IF YOU SEE DIVINITY in a moonlit
sky or a field full of daylilies; if a walk outdoors fills you with reverence
more than stepping into a grand cathedral, synagogue, or mosque, chances
are good that you are a pantheist.
If so, you’re in good company. Albert Einstein, Georgia O’Keeffe,
Henry David Thoreau, Rachel Carson, Margaret Atwood, Stephen Hawking, Sitting
Bull, and Mikhail Gorbachev are just some of the notables who have counted
themselves as pantheists, subscribing to the fundamental notion that nature
and the universe merit deep reverence and awe. Believing that the universe
itself is divine, pantheists have no use for a personal, anthropomorphic
God, much less supernatural realms like heaven and hell. As Canadian novelist
and poet Atwood elegantly put it, “God is not the voice in the whirlwind;
god is the whirlwind.”
“We want to . . . take in fully the beauty, the wonder, the mystery
of things just as they are,” says Paul Harrison, author of the book Elements of Pantheism: Understanding the Divinity in Nature and the Universe
(Element Books). “Seeing in all this the reflection of some transcendent
creator-figure with a humanlike mind seems to miss the point, to pass by
the reality that’s right in front of our noses.”

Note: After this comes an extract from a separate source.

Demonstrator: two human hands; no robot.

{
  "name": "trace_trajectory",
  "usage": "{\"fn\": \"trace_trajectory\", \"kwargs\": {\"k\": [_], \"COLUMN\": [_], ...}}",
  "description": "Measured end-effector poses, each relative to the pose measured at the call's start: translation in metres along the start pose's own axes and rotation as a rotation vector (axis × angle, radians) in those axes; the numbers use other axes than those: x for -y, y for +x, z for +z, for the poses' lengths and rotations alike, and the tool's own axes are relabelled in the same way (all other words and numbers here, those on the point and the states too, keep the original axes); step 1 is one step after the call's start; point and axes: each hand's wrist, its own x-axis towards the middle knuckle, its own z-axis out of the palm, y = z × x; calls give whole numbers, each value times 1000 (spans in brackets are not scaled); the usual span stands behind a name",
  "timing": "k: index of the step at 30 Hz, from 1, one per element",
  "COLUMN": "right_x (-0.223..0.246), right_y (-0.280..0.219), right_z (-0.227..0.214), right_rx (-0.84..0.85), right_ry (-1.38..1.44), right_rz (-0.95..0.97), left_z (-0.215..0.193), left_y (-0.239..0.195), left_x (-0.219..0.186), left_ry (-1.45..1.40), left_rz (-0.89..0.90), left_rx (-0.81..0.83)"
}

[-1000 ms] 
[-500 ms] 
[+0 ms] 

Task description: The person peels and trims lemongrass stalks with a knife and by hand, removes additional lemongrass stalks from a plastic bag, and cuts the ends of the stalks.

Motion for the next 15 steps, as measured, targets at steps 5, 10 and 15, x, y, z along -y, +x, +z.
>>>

The term pantheism (not to be confused with panentheism,
which holds that everything, including the universe, is contained within
the supreme being of God) was coined in 1705 by Irish writer John Toland.
But the underlying doctrine dates back to the ancient Greeks—most notably
the sixth-century philosopher Heraclitus, who denied the existence of God,
believing instead in a living cosmos where everything in the universe—you,
me, the trees, the stars, the sun—is connected in a profound unity.
Although pantheistic philosophy dominated antiquity, influencing everything
from Hinduism, Taoism, and Buddhism to Western philosophies like Stoicism,
Neoplatonism, and Epicureanism, it was eclipsed for some 1,200 years by the
spread of Christianity and Islam. Then the scientific revolution in the 17th
century—in which Copernicus proved that the earth actually moved around the
sun, thereby challenging our title as the center of the universe—laid the
foundation for intellectuals like Giordano Bruno, Benedict Spinoza, and Toland
to dare publish works advocating pantheistic principles. By the late 18th
and the 19th century, Harrison writes, pantheism had become the “religious
heart” of romantic poets and philosophers like Goethe, Blake, Hegel, Wordsworth,
and Whitman.
But pantheism waned in the first half of the 20th century as a new
faith in the power of technology took center stage; but mounting environmental
problems and the recent expansion of movements like deep ecology have granted
pantheism a renaissance of sorts. And in 1998, Harrison founded the World
Pantheist Movement (www.pantheism.net) to knit together the global pantheistic
community.
The organization now has more than 2,000 members and anticipates that
there are millions upon millions of pantheists out there who just don’t know
there is a name—or group—for their beliefs. But here’s the question: If pantheism
has been around forever, why organize now? After all, modern pantheists seem
to pride themselves on how amorphous and unstructured their practice actually
is. It can be a religion, a philosophy, or simply a way of life; rituals
are strictly optional—some pantheists choose to celebrate solstices and equinoxes
and Thoreau’s birthday; others, like Harrison, choose to spend at least half
an hour every day exploring nature—and many pantheist traditions seem right
in line with the environmental activism already espoused by many organized
groups.
“Some people think that pantheists should just commune with trees
alone and bump into other pantheists only by chance,” Harrison says. “That’s
fine as long as they’re happy with it. But we know that many pantheists feel
quite isolated, especially in largely Christian America.” Harrison believes
millions of people are becoming dissatisfied with traditional religions and
are searching for alternatives. “We want to make sure that there is a rational,
evidence-respecting, nature-revering option on offer.”